In 2020 veranderen er regels voor het gebruik van mest. De equivalente maatregelen voor extra fosfaat vervallen en sommige voorwaarden veranderen. Ook is er een andere hoeveelheid mest die mag worden uitgereden op overige grond. AgriHolland en RVO zetten het op een rijtje.

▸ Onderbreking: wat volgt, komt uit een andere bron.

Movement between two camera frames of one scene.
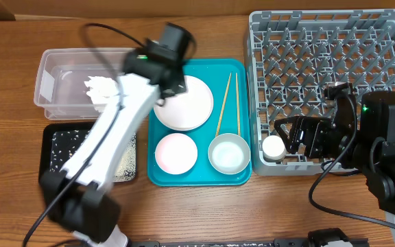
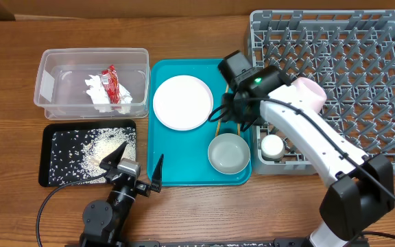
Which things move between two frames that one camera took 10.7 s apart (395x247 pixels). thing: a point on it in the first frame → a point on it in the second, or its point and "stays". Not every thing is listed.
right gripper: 315,126 → 230,116
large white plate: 188,110 stays
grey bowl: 229,154 stays
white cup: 273,148 stays
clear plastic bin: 60,88 stays
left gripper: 179,81 → 145,188
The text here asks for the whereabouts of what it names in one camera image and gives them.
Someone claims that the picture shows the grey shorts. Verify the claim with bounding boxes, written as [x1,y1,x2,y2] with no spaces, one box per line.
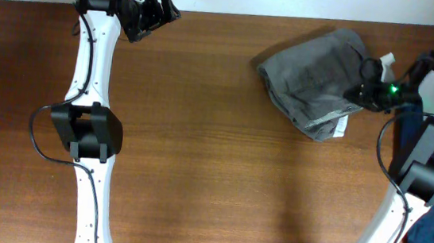
[257,29,370,142]

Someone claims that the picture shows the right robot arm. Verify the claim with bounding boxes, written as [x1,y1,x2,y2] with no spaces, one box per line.
[343,50,434,243]

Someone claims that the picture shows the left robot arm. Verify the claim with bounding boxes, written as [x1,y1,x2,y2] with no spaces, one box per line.
[50,0,181,243]

De fosfaatgebruiksnorm voor grond met de fosfaattoestand hoog gaat in 2020 omlaag. Op grasland mag 75 kilogram fosfaat worden gebruikt en op bouwland 40 kilogram. Er is een extra klasse voor de fosfaattoestand van de grond. Er zijn nu 5 klassen zijn: hoog, ruim, neutraal, laag en arm.
Met de equivalente maatregelen mag een teler extra stikstof of fosfaat gebruiken. Vanaf 2020 mag geen extra fosfaat meer worden gebruikt bij een lage fosfaattoestand en hoge opbrengsten en bij neutrale fosfaattoestand en hoge opbrengsten. De equivalente maatregelen voor fosfaat zijn niet meer nodig. Dat komt door de hogere fosfaatgebruiksnormen voor de fosfaattoestanden neutraal en laag. En door de verfijning van de klassengrenzen en de nieuwe fosfaatklasse ruim. De 2 equivalente maatregelen voor extra stikstof blijven bestaan. Aanmelden daarvoor kan vanaf 1 maart.
Er is een nieuwe uitzondering om meer fosfaat te gebruiken. Als de fosfaattoestand van de grond hoog is, mag 5 kilogram fosfaat per hectare extra worden uitgereden. Dit kan alleen als mest wordt gebruikt die zorgt voor meer organische stof in de grond. Er moet minimaal 20 kilogram fosfaat per hectare worden gebruikt van strorijke vaste mest van rundvee, schapen, geiten of paarden, de dikke fractie van mest van rundvee, champost, gft-compost of groencompost. Een biologisch bedrijf mag 10 kilogram fosfaat per hectare extra uitrijden. Naast de al genoemde organische stofrijke mestsoorten mag een biologische teler ook strorijke vaste mest van varkens gebruiken, wanneer er wordt bemest zo kort mogelijk voor het inzaaien of poten van de gewassen. Telers die extra fosfaat gebruiken moeten uiterlijk 31 december hebben gemeld op welke percelen zij dat hebben gedaan.
Vanaf 1 januari 2020 is er een verschil tussen de toegestane hoeveelheid fosfaat op grasland en bouwland op overige grond. Op grasland op overige grond mag 90 kilogram fosfaat en 170 kilogram stikstof per hectare worden uitgereden. Op bouwland is dit 60 kilogram fosfaat en 170 kilogram stikstof per hectare. De oude norm van 80 kilogram per hectare was voor grasland laag en voor bouwland te hoog. Door de aanpassing is de gebruiksnorm voor beide grondsoorten meer passend. De normen sluiten aan bij de fosfaatgebruiksnormen voor landbouwgrond met de fosfaattoestand neutraal. De norm voor stikstof blijft gelijk. De normen gelden alleen voor mest op overige grond. Grasland op overige grond is bijvoorbeeld grond met hobbydieren. Bij bouwland kan men denken aan volkstuinen. De hoeveelheden gelden voor dierlijke mest, compost, overige organische mest en herwonnen fosfaat.